Dataset records

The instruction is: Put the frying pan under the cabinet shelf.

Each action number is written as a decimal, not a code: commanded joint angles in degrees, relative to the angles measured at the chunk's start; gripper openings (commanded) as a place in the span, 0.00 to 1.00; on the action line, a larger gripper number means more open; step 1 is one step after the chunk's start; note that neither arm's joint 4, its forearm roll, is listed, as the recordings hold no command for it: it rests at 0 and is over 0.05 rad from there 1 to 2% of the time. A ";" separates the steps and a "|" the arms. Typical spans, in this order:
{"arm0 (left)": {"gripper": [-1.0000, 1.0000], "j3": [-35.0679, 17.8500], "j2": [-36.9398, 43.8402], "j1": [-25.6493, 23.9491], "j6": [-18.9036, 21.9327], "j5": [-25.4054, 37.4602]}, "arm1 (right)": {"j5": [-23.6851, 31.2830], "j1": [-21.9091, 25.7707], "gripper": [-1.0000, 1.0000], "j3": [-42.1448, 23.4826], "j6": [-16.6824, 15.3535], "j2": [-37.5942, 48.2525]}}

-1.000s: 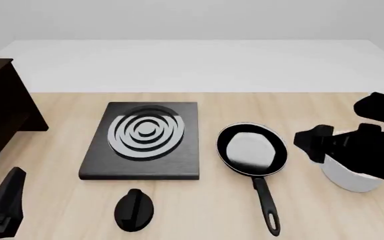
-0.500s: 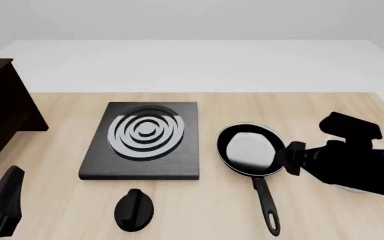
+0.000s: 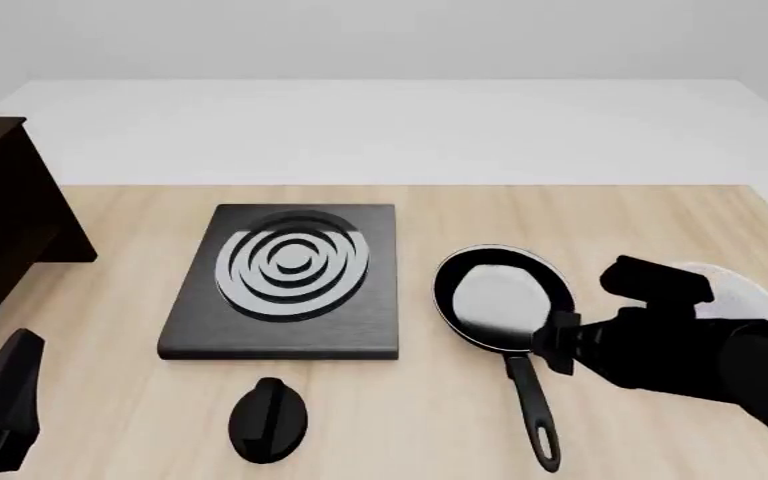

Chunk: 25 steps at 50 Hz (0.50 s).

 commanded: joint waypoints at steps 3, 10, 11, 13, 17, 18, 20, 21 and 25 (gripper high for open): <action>1.00 -0.65 -0.02 0.18 -0.69 0.23 | -3.40 2.82 1.00 2.20 1.84 3.29; 1.00 -0.88 -0.03 0.34 -1.03 0.29 | -5.26 2.67 1.00 3.99 2.28 4.50; 1.00 -0.87 -0.03 0.33 -1.06 0.26 | -5.50 2.62 1.00 4.26 2.49 4.59; 1.00 -0.86 -0.03 0.27 -1.07 0.19 | -5.93 2.18 1.00 4.75 2.37 4.89; 1.00 -0.96 -0.03 0.30 -1.29 0.31 | -6.67 1.83 1.00 5.78 2.53 5.18; 1.00 -0.96 -0.03 0.30 -1.29 0.31 | -6.68 1.83 1.00 5.78 2.53 5.18; 1.00 -0.91 -0.03 0.27 -1.33 0.20 | -7.01 1.80 1.00 6.22 2.84 5.21; 1.00 -0.86 -0.03 0.26 -1.45 0.19 | -7.19 1.63 1.00 6.46 2.68 5.26; 1.00 -1.04 -0.03 0.47 -1.66 0.28 | -8.19 1.38 1.00 7.58 3.14 5.68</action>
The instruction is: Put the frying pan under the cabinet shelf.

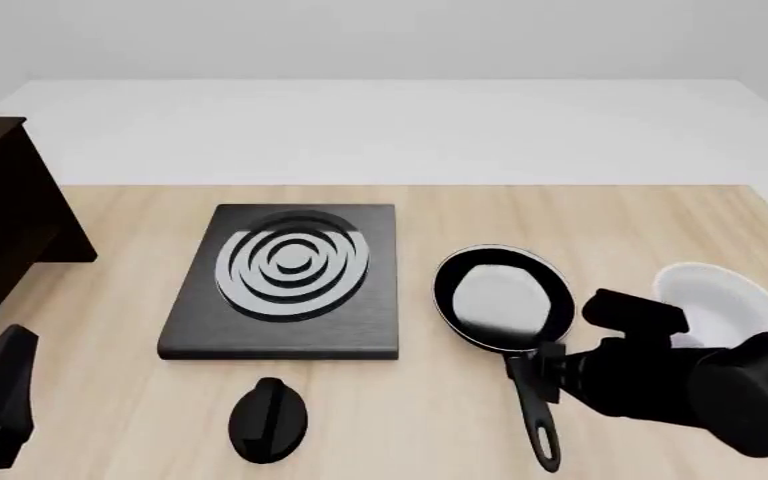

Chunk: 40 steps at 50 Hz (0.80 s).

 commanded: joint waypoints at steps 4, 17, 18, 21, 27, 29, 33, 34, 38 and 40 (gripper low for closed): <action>1.00 -0.23 -0.01 0.20 -0.49 0.00 | -3.26 0.28 1.00 3.09 1.46 1.60; 1.00 -0.18 -0.01 0.34 -0.71 -0.06 | -6.74 2.48 1.00 5.17 3.76 3.44; 1.00 -0.20 -0.01 0.32 -0.64 -0.05 | -6.91 2.66 1.00 5.19 3.88 3.63; 1.00 -0.16 -0.01 0.35 -0.66 -0.07 | -7.11 2.94 1.00 5.16 4.02 3.94; 1.00 0.13 -0.01 0.33 -0.70 -0.32 | -7.98 2.68 1.00 5.55 3.99 4.67; 1.00 0.28 -0.01 0.34 -0.73 -0.43 | -8.27 2.76 1.00 5.70 4.22 4.87; 1.00 0.40 -0.01 0.34 -0.74 -0.51 | -8.55 3.04 1.00 5.50 4.33 5.24; 1.00 0.41 -0.01 0.32 -0.70 -0.56 | -8.63 3.24 1.00 5.44 4.34 5.38; 1.00 0.45 -0.01 0.37 -0.72 -0.57 | -9.14 3.48 1.00 5.52 4.53 5.97; 1.00 0.43 -0.01 0.33 -0.72 -0.52 | -9.27 3.58 1.00 5.48 4.53 6.17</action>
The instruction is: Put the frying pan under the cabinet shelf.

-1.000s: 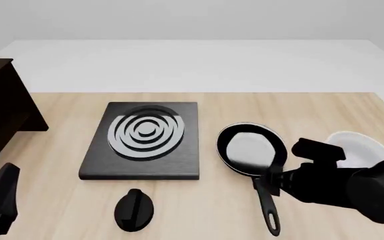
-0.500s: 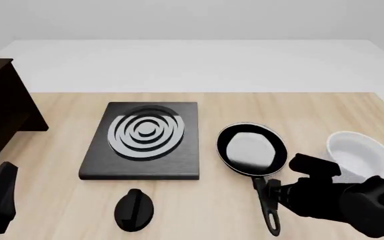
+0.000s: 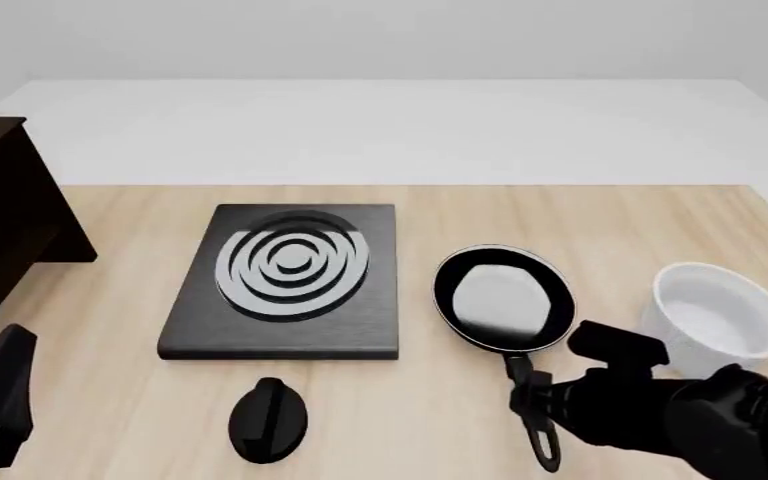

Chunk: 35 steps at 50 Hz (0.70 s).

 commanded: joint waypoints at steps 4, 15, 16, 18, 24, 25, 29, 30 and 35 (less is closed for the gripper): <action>1.00 0.17 0.00 0.02 -0.04 -0.08 | -1.72 1.27 1.00 0.14 0.80 1.87; 1.00 0.10 0.00 0.06 -0.15 0.00 | -3.11 2.61 1.00 0.10 1.55 3.36; 1.00 0.10 0.00 0.06 -0.15 0.00 | -3.12 2.61 1.00 0.10 1.55 3.37; 1.00 0.08 0.00 0.04 -0.18 0.01 | -3.30 2.57 1.00 0.12 1.47 3.58; 1.00 0.13 0.00 0.01 -0.25 -0.03 | -4.66 3.09 1.00 0.48 1.93 4.58; 1.00 0.14 0.00 0.02 -0.27 -0.05 | -4.86 3.30 1.00 0.58 2.17 4.65; 1.00 0.20 0.00 0.09 -0.26 -0.11 | -5.57 3.50 1.00 1.06 2.45 5.08; 1.00 0.22 0.00 0.07 -0.27 -0.13 | -5.81 3.59 1.00 1.21 2.55 5.21; 1.00 0.21 0.00 0.01 -0.23 -0.17 | -7.56 3.60 1.00 2.01 2.90 6.46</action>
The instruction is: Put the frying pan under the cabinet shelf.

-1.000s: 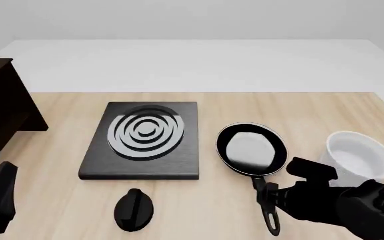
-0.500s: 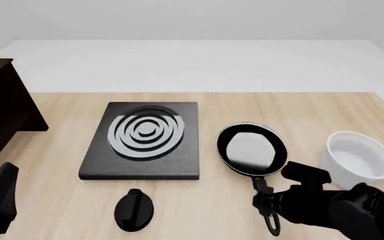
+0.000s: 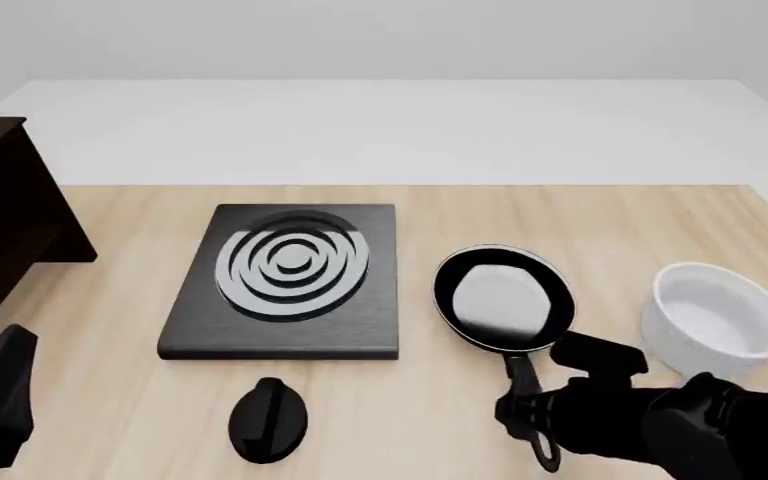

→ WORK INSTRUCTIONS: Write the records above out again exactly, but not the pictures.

→ EXPECTED ANSWER:
The instruction is: Put the frying pan under the cabinet shelf.

Each action number is written as a decimal, not a code: commanded joint angles in degrees, relative to the angles measured at the chunk's start; gripper openings (commanded) as a place in the span, 0.00 to 1.00; on the action line, a larger gripper number means more open; step 1 is one step after the chunk's start; note that neither arm's joint 4, its forearm roll, is listed, as the recordings hold no command for it: it rests at 0 and is over 0.05 rad from there 1 to 2% of the time. A ";" separates the steps and a "|" the arms. Typical spans, in this order:
{"arm0 (left)": {"gripper": [-1.0000, 1.0000], "j3": [-35.0679, 17.8500], "j2": [-36.9398, 43.8402], "j1": [-25.6493, 23.9491], "j6": [-18.9036, 21.9327], "j5": [-25.4054, 37.4602]}, "arm1 (right)": {"j5": [-23.6851, 31.2830], "j1": [-21.9091, 25.7707], "gripper": [-1.0000, 1.0000], "j3": [-42.1448, 23.4826], "j6": [-16.6824, 15.3535], "j2": [-37.5942, 48.2525]}}

-1.000s: 
-0.500s: 
+0.000s: 

Chunk: 25 steps at 50 Hz (0.50 s).

 commanded: joint waypoints at steps 3, 10, 11, 13, 17, 18, 20, 21 and 25 (gripper high for open): <action>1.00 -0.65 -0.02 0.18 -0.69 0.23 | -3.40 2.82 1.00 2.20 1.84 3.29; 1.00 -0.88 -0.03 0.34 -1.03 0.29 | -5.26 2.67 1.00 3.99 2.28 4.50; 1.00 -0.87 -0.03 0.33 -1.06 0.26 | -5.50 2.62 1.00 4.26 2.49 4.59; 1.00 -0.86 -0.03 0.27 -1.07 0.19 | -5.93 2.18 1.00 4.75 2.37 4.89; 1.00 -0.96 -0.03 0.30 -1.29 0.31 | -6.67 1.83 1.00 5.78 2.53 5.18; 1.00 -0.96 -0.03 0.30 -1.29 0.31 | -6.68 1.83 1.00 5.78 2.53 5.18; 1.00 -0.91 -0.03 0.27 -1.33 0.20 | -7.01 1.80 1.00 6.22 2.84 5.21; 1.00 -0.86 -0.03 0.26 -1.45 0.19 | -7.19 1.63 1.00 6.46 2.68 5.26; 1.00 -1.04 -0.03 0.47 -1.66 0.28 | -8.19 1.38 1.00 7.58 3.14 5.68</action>
The instruction is: Put the frying pan under the cabinet shelf.


Chunk: 40 steps at 50 Hz (0.80 s).

 commanded: joint waypoints at steps 4, 17, 18, 21, 27, 29, 33, 34, 38 and 40 (gripper low for closed): <action>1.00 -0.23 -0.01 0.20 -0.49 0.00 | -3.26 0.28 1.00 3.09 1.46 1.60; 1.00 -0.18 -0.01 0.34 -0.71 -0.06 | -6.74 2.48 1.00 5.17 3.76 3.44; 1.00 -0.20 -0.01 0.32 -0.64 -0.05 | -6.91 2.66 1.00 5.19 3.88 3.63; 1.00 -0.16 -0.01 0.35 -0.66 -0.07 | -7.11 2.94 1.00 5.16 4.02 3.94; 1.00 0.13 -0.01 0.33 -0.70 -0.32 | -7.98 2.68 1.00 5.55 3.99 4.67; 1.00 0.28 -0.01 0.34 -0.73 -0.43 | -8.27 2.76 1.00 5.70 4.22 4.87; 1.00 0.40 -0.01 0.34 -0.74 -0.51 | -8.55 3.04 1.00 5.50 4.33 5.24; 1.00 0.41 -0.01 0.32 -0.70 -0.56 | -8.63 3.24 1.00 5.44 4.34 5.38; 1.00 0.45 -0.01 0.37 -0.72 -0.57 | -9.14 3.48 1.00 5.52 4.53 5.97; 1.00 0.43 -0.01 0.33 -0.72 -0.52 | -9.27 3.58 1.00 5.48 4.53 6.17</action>
The instruction is: Put the frying pan under the cabinet shelf.

-1.000s: 
-0.500s: 
+0.000s: 

Chunk: 35 steps at 50 Hz (0.70 s).

 commanded: joint waypoints at steps 4, 15, 16, 18, 24, 25, 29, 30 and 35 (less is closed for the gripper): <action>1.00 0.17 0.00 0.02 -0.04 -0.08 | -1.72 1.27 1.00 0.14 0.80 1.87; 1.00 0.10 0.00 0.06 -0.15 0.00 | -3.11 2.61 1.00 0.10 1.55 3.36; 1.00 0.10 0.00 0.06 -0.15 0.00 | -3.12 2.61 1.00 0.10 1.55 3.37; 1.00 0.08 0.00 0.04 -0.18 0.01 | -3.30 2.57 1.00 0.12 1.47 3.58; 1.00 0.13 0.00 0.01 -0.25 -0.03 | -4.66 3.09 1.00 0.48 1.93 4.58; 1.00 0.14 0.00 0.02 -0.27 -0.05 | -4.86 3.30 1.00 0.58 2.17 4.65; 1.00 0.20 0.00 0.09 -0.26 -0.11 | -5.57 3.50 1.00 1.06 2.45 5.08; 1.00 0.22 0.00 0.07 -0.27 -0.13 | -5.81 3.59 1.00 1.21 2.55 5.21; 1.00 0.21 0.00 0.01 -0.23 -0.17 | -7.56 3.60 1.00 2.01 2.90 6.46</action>
The instruction is: Put the frying pan under the cabinet shelf.

-1.000s: 
-0.500s: 
+0.000s: 

No more output is required for the exercise.